(Task inputs begins)
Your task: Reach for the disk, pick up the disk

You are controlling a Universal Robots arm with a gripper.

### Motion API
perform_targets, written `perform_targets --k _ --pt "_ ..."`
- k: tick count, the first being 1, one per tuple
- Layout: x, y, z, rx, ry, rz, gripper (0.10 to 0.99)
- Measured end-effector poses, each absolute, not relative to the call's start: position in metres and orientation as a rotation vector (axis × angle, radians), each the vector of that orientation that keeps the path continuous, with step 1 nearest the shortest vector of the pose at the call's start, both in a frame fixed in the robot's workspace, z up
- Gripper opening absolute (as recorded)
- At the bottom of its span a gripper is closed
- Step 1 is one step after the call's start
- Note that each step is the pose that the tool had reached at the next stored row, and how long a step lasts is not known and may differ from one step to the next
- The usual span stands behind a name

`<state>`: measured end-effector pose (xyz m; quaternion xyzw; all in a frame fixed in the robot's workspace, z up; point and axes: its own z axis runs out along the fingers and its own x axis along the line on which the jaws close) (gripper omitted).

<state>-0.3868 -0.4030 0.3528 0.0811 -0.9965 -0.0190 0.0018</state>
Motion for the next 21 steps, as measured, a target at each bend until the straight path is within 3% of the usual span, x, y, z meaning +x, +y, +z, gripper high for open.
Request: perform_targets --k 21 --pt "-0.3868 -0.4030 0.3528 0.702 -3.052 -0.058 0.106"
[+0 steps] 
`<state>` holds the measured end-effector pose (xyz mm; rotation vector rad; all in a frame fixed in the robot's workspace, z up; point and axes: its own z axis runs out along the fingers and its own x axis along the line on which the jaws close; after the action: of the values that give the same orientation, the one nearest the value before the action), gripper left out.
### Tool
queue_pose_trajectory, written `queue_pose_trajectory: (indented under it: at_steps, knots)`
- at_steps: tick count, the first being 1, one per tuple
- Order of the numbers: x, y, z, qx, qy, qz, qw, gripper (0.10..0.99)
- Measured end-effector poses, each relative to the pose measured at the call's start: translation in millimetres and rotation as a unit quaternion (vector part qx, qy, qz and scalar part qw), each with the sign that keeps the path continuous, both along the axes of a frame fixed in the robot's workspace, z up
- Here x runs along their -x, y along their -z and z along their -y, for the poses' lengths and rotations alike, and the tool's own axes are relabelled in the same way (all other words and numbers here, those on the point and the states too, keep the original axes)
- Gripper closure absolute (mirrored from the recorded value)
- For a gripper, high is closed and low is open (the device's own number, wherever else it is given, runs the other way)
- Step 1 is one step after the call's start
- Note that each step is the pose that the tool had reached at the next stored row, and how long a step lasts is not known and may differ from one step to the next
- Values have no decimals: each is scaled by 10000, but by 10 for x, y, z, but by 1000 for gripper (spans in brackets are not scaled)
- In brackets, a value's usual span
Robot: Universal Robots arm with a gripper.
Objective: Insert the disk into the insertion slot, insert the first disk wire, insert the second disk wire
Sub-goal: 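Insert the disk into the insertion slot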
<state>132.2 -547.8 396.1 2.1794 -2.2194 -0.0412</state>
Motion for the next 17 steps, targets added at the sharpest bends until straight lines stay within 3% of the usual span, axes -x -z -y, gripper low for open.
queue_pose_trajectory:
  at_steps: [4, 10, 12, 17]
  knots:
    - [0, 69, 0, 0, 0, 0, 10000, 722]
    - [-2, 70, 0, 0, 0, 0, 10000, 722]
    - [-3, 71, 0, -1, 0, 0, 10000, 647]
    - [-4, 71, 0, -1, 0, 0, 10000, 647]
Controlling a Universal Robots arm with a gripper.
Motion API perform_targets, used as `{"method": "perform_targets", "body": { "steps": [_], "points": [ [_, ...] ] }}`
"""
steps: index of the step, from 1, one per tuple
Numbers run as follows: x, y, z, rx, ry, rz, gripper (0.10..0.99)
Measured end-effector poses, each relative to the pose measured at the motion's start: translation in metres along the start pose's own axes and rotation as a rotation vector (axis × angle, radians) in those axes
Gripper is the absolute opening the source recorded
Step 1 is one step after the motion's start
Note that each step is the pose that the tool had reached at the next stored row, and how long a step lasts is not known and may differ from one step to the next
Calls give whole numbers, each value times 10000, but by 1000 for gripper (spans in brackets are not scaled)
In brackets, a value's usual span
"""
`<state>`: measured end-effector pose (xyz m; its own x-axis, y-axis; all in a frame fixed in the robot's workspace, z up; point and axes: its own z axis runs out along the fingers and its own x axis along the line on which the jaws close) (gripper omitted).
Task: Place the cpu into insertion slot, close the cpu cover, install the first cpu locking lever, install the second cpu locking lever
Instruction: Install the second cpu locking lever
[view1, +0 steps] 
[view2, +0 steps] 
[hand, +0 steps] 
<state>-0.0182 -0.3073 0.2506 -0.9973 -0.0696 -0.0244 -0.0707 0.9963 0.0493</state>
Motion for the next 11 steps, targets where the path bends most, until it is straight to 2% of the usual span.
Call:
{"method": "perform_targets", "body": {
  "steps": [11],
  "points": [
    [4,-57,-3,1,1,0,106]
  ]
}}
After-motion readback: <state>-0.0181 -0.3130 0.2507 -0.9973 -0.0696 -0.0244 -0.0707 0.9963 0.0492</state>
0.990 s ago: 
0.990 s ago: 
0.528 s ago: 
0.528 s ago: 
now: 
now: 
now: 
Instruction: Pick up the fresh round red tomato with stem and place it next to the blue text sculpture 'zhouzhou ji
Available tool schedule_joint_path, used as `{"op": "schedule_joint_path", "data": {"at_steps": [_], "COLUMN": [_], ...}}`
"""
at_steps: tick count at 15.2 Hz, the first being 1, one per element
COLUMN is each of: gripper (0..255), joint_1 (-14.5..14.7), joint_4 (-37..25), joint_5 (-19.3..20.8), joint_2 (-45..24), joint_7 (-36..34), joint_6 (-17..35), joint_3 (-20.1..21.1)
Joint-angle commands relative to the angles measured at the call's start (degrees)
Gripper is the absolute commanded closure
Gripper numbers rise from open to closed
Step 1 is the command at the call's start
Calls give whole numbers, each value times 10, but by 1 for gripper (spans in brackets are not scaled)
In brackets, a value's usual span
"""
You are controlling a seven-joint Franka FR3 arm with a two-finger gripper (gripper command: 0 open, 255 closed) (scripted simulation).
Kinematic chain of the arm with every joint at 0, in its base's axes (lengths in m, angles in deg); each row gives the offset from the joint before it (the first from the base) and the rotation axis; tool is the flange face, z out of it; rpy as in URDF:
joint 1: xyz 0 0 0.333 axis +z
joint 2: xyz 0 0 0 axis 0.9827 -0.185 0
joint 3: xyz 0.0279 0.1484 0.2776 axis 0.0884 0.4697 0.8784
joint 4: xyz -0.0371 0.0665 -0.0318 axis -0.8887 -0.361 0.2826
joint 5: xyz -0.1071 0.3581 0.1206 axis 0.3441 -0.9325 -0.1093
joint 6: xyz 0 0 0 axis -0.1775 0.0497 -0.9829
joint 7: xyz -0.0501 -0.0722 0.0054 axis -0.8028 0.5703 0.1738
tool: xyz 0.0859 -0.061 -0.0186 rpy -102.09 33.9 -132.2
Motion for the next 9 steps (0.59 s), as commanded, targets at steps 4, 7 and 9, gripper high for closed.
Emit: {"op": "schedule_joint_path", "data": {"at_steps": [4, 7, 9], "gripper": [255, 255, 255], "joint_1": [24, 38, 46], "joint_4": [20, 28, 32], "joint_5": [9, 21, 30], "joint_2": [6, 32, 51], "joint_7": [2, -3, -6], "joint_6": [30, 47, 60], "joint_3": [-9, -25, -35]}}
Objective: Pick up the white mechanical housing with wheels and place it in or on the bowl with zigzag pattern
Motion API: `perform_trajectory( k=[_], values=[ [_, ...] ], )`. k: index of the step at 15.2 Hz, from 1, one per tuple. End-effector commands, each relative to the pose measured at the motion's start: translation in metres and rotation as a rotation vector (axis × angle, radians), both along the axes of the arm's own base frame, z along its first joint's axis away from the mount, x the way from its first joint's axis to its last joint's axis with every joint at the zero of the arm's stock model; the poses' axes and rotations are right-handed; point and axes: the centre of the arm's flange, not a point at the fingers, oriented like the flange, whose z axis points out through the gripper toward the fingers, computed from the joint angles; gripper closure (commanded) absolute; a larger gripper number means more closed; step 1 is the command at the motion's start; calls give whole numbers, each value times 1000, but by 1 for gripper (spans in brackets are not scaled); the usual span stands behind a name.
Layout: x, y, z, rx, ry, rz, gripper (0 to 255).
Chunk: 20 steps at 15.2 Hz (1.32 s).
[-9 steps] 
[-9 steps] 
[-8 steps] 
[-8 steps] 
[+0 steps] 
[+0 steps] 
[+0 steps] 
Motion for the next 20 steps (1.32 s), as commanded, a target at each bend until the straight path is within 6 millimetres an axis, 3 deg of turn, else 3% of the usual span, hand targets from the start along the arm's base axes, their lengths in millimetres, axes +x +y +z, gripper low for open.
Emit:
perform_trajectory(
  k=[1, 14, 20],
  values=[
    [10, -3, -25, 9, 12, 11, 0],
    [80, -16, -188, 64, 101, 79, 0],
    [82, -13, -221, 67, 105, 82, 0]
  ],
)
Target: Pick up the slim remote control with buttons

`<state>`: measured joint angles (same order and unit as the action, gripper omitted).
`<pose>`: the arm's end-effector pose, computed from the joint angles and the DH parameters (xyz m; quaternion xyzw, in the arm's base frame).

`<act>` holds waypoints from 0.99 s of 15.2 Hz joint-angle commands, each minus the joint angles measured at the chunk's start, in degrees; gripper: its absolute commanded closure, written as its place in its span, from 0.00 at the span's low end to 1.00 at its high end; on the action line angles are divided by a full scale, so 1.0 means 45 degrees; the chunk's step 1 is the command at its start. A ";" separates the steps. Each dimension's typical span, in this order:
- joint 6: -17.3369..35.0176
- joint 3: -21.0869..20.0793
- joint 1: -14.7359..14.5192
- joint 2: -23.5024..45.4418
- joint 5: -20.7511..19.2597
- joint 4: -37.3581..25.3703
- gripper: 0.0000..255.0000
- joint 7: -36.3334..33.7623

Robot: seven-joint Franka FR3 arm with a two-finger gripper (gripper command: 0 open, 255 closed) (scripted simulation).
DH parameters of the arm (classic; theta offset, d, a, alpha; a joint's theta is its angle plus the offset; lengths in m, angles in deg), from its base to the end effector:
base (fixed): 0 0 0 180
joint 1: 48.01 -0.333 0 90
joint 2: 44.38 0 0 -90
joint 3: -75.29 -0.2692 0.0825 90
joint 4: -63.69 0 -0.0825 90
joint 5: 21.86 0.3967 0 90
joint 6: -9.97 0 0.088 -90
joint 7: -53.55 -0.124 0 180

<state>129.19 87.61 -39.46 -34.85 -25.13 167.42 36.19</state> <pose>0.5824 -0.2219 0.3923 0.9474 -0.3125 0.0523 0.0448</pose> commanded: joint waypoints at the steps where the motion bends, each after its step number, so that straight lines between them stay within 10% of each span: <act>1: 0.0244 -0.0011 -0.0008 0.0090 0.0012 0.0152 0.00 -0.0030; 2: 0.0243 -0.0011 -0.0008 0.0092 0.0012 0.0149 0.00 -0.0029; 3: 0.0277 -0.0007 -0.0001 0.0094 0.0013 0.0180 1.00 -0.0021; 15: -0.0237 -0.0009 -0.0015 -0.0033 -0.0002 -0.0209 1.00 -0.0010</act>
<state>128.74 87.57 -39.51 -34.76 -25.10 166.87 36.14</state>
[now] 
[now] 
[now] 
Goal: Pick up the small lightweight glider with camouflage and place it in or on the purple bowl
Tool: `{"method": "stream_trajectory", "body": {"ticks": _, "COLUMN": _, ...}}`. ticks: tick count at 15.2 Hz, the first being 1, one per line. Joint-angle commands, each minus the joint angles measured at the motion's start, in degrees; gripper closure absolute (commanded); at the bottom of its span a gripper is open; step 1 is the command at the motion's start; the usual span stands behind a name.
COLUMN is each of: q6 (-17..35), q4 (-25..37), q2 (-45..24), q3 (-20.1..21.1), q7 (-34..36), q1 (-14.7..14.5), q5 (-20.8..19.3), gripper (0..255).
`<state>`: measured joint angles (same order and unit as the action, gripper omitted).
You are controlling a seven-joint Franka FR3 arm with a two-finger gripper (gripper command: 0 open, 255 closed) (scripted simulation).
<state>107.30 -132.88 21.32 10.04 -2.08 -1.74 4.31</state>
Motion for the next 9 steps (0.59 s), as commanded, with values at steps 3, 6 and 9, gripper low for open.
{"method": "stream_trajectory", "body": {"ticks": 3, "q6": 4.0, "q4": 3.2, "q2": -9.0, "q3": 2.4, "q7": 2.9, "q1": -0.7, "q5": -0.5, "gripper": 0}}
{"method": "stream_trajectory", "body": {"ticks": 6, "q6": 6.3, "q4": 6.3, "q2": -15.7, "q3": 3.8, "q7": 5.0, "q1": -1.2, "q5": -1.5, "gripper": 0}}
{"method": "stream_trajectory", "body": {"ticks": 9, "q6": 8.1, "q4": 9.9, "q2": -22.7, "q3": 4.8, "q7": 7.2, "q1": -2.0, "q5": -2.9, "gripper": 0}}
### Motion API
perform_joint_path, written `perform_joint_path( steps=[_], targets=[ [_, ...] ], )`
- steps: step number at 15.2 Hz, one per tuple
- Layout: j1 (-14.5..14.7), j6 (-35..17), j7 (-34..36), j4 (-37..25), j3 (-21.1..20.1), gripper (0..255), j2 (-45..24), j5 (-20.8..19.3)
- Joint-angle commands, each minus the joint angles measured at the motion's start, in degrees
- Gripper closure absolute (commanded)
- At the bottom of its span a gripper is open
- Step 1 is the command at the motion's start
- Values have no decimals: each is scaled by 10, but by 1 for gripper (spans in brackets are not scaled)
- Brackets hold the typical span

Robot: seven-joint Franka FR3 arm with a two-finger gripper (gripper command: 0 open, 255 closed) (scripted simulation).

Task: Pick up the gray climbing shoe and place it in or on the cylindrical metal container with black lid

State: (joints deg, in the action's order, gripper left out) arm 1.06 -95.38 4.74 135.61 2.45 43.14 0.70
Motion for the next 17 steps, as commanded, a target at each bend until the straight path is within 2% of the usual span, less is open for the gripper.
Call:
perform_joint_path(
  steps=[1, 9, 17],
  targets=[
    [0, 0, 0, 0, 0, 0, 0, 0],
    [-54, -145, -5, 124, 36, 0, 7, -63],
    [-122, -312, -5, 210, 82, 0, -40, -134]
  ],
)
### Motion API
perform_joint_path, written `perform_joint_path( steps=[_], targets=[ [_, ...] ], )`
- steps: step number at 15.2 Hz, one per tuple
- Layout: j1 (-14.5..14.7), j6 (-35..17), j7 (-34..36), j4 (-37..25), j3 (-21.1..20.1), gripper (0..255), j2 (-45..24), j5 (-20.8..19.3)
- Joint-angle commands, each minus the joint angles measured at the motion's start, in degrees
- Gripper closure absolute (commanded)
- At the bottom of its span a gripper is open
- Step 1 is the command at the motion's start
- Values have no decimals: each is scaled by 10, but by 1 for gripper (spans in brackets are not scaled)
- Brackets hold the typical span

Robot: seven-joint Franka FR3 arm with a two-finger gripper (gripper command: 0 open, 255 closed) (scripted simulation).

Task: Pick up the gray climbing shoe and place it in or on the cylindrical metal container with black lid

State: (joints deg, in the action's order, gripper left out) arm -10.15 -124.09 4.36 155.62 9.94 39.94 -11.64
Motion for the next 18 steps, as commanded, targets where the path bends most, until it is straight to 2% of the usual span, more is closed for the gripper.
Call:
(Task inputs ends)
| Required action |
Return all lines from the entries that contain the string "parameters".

| Result of the exercise |
`<pose>`: the arm's end-effector pose, computed from the joint angles and the DH parameters (xyz m; quaternion xyzw, in the arm's base frame).
DH parameters of the arm (classic; theta offset, d, a, alpha; a joint's theta is its angle plus the offset; lengths in m, angles in deg), from its base to the end effector:

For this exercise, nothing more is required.